[Data entries]
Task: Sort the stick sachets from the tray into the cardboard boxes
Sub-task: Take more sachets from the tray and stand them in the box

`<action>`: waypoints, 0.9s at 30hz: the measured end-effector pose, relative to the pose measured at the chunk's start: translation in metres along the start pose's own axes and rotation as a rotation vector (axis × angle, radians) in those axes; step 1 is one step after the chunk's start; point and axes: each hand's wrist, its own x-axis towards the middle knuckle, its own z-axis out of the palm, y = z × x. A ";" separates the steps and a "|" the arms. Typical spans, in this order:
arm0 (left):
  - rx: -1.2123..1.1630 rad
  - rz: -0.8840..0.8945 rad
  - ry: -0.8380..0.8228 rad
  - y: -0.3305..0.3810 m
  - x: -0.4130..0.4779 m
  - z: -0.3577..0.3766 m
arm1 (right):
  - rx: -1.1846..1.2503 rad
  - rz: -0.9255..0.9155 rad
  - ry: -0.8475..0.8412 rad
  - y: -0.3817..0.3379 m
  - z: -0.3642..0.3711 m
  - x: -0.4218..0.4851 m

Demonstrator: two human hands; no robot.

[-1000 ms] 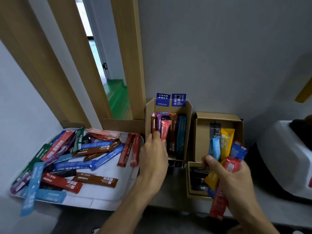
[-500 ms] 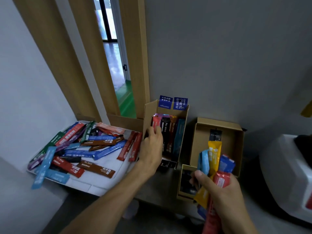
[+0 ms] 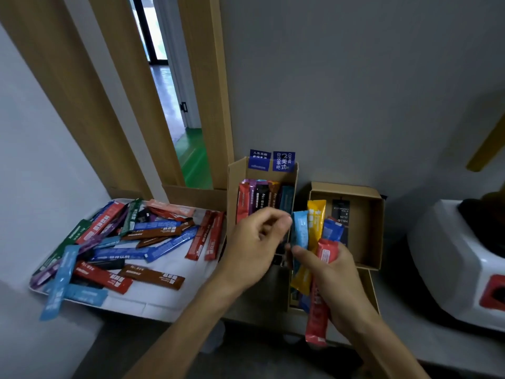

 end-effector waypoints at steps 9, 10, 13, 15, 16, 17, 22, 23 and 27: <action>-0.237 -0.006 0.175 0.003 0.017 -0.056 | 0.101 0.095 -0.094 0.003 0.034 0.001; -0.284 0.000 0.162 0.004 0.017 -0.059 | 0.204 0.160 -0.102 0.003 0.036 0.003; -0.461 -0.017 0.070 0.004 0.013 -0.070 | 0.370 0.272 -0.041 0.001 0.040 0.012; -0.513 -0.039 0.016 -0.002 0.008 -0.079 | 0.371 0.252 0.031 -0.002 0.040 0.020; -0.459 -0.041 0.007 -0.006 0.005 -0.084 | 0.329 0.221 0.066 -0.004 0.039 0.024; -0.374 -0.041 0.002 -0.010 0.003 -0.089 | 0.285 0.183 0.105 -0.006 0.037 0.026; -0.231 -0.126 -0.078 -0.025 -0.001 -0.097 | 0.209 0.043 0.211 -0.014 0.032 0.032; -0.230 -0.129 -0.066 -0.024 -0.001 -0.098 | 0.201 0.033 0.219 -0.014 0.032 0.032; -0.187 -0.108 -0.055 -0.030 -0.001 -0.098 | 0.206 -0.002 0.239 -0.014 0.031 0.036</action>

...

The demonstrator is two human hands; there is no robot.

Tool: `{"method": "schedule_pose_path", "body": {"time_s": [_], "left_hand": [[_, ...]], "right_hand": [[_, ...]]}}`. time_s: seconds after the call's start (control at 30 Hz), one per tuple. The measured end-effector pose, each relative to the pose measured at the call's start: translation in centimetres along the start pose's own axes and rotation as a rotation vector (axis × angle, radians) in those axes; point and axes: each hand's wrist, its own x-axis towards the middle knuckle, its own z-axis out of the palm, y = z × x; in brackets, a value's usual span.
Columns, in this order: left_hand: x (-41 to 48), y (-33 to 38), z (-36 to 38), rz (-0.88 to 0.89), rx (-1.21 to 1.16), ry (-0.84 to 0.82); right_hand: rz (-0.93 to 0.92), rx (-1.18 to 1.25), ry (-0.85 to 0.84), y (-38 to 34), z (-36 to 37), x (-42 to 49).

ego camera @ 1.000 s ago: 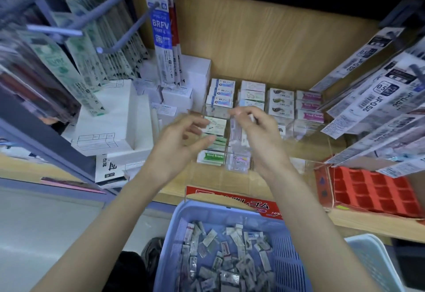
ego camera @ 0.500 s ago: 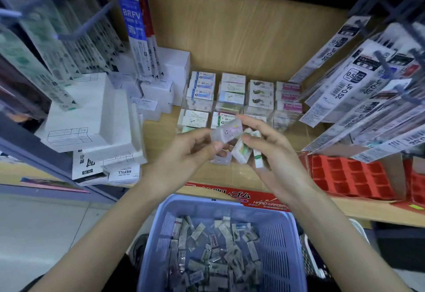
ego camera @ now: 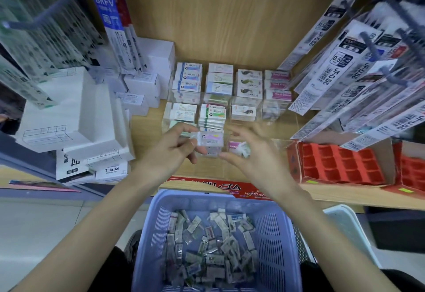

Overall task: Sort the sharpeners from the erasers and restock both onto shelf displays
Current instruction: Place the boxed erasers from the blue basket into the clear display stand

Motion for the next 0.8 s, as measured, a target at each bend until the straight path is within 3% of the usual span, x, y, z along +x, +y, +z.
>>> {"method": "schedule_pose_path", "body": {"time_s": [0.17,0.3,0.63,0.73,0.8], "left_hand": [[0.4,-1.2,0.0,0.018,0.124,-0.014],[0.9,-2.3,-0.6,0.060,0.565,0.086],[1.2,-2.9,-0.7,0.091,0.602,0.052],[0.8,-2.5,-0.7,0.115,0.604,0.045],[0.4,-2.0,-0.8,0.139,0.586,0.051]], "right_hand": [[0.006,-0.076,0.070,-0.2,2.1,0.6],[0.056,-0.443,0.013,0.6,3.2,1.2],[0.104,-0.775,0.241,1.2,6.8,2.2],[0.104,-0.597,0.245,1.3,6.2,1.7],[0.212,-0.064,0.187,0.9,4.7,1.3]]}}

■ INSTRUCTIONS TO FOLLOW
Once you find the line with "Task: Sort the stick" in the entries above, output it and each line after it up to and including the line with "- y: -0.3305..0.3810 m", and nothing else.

■ OUTPUT FOR THIS TASK
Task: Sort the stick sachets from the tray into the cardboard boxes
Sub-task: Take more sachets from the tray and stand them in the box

`<action>`: waypoints, 0.9s at 30hz: the measured end-effector pose, relative to the pose measured at the chunk's start: translation in metres along the start pose's own axes and rotation as a rotation vector (axis × angle, radians) in those axes; step 1 is one step after the chunk's start; point and axes: each hand's wrist, its own x-axis towards the middle knuckle, its own z-axis out of the palm, y = z × x. A ";" separates the steps and a "|" the arms. Typical spans, in this order:
arm0 (left):
  - rx: -1.2123..1.1630 rad
  - rz: -0.8840..0.8945 rad
  - ry: -0.8380..0.8228 rad
  - y: -0.3305..0.3810 m

This concludes the answer.